• [WORK TO COMPLETE]:
How many of the lines below have the word "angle" in them? The answer is that number and nothing more.

• [ENTRIES PROVIDED]:
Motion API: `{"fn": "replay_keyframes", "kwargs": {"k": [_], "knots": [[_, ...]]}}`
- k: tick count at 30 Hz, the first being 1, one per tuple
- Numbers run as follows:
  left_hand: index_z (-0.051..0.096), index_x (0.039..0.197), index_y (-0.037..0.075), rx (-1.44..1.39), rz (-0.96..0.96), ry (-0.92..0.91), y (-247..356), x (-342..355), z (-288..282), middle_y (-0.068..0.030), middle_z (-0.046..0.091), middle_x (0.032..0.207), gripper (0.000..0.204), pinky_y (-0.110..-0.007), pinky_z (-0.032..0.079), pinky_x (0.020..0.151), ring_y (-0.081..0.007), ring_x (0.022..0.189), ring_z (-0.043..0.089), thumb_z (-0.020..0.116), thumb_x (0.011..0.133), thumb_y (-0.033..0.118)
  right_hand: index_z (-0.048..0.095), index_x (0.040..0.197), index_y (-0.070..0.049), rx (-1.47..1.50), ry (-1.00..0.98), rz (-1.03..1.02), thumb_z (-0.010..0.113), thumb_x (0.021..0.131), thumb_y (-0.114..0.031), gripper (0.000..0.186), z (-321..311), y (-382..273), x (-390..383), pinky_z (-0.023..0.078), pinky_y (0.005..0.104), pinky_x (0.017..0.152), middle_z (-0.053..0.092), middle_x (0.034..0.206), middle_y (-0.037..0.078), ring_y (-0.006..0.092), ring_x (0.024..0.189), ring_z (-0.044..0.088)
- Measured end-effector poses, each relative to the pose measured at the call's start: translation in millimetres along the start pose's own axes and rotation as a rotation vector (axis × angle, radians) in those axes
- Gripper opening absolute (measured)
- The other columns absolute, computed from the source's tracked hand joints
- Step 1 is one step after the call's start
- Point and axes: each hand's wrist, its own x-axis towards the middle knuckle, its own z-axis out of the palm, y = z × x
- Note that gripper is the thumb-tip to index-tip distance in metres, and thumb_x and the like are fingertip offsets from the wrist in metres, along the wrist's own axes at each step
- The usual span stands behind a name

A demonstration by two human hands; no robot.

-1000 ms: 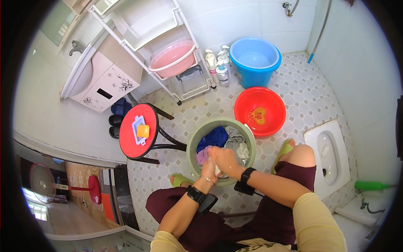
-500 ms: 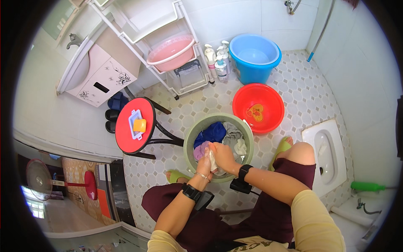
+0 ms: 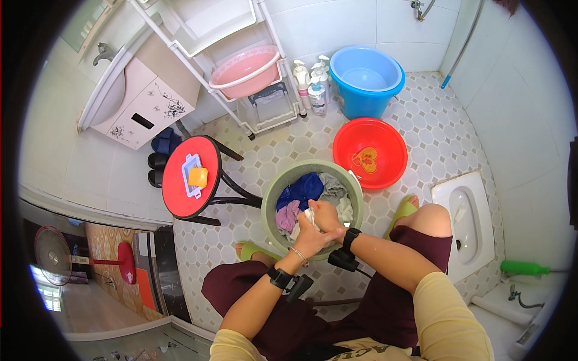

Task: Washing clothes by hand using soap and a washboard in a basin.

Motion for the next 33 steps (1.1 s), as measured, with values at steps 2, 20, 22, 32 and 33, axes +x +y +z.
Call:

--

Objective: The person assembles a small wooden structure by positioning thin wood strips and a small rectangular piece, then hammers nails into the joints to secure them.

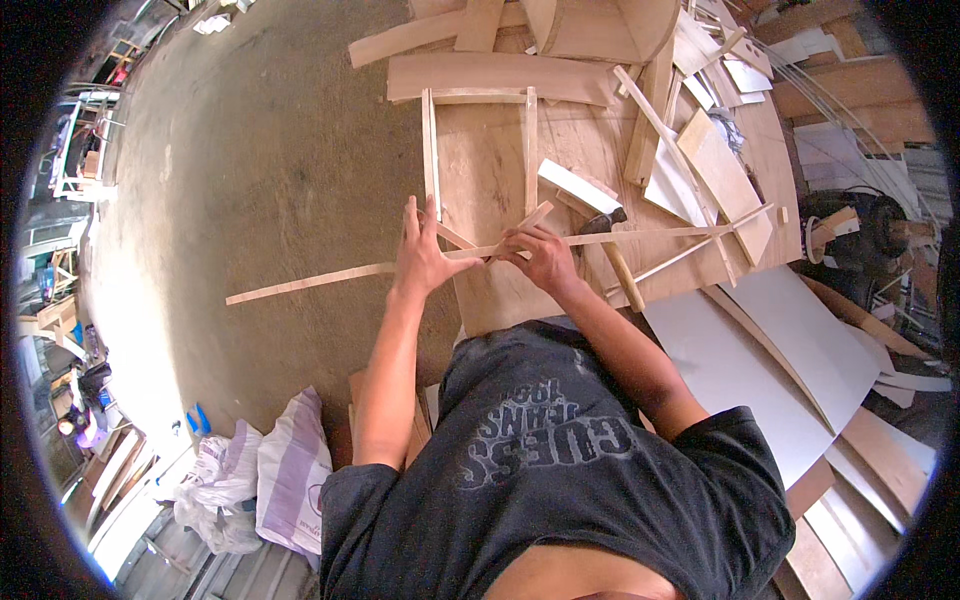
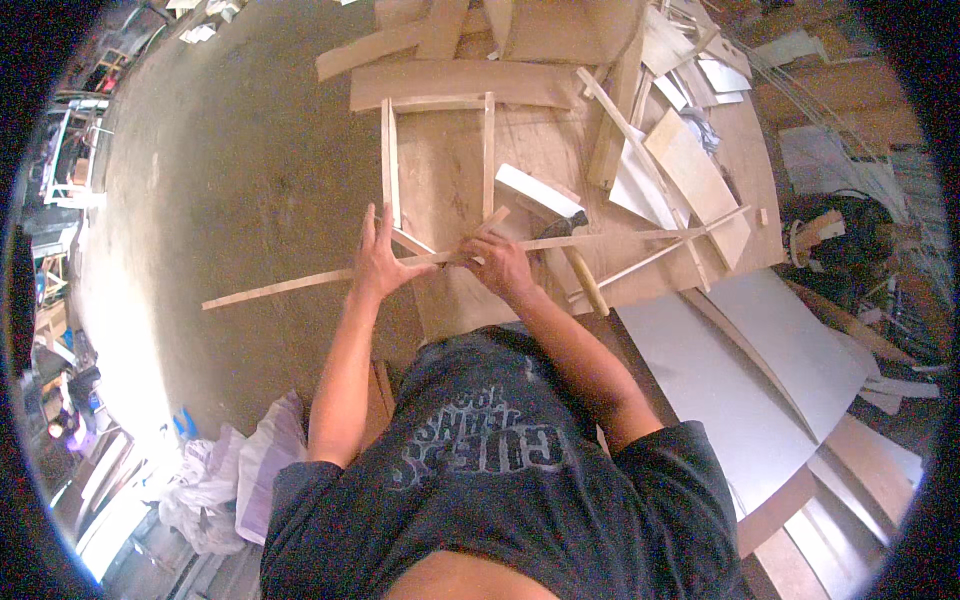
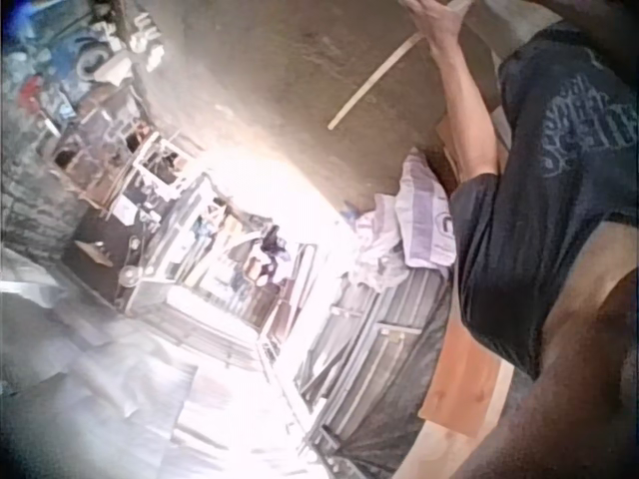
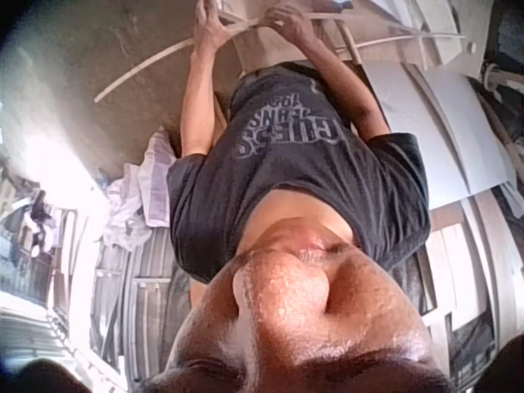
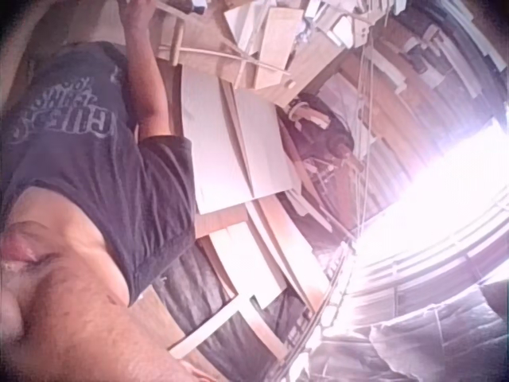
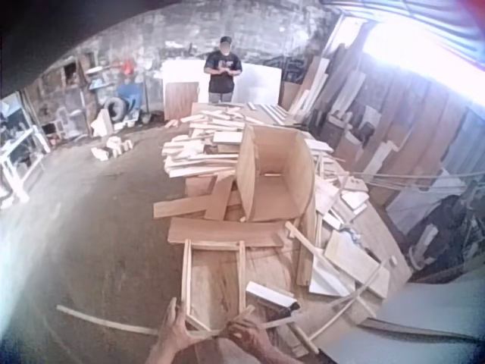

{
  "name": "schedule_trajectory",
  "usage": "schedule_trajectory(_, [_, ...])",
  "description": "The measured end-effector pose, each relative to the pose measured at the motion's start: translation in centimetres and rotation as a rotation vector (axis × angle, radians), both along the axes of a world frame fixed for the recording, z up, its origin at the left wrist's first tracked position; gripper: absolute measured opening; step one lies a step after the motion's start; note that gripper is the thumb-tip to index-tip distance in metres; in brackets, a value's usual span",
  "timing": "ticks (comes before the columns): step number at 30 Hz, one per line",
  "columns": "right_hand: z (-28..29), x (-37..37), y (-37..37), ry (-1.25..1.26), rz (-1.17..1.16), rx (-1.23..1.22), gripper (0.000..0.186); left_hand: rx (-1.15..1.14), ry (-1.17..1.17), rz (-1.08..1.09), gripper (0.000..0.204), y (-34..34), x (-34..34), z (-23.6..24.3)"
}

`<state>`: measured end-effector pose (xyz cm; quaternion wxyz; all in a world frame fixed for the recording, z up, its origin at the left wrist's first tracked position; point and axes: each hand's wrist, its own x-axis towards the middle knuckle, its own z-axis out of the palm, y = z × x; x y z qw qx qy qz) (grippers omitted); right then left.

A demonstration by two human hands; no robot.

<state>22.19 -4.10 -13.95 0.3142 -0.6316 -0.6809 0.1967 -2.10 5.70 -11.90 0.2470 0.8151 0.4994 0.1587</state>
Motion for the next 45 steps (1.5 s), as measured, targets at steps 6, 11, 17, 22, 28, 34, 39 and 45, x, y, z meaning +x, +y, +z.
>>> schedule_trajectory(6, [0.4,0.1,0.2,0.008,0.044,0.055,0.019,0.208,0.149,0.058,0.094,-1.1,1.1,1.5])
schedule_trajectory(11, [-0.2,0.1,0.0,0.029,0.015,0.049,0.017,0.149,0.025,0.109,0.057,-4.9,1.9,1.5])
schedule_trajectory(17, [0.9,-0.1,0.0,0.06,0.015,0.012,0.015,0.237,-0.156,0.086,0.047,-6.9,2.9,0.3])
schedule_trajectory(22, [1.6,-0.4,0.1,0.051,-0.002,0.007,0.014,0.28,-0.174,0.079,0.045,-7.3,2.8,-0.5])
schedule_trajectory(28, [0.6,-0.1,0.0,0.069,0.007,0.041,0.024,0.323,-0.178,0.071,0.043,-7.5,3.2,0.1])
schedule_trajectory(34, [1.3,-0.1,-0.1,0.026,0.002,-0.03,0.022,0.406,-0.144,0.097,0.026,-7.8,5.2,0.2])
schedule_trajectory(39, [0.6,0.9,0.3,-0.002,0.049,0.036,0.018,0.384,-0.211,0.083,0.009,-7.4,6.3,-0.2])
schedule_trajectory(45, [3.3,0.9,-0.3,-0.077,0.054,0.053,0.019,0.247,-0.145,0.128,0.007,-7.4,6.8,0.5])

• [ANSWER TO THIS EXERCISE]:
2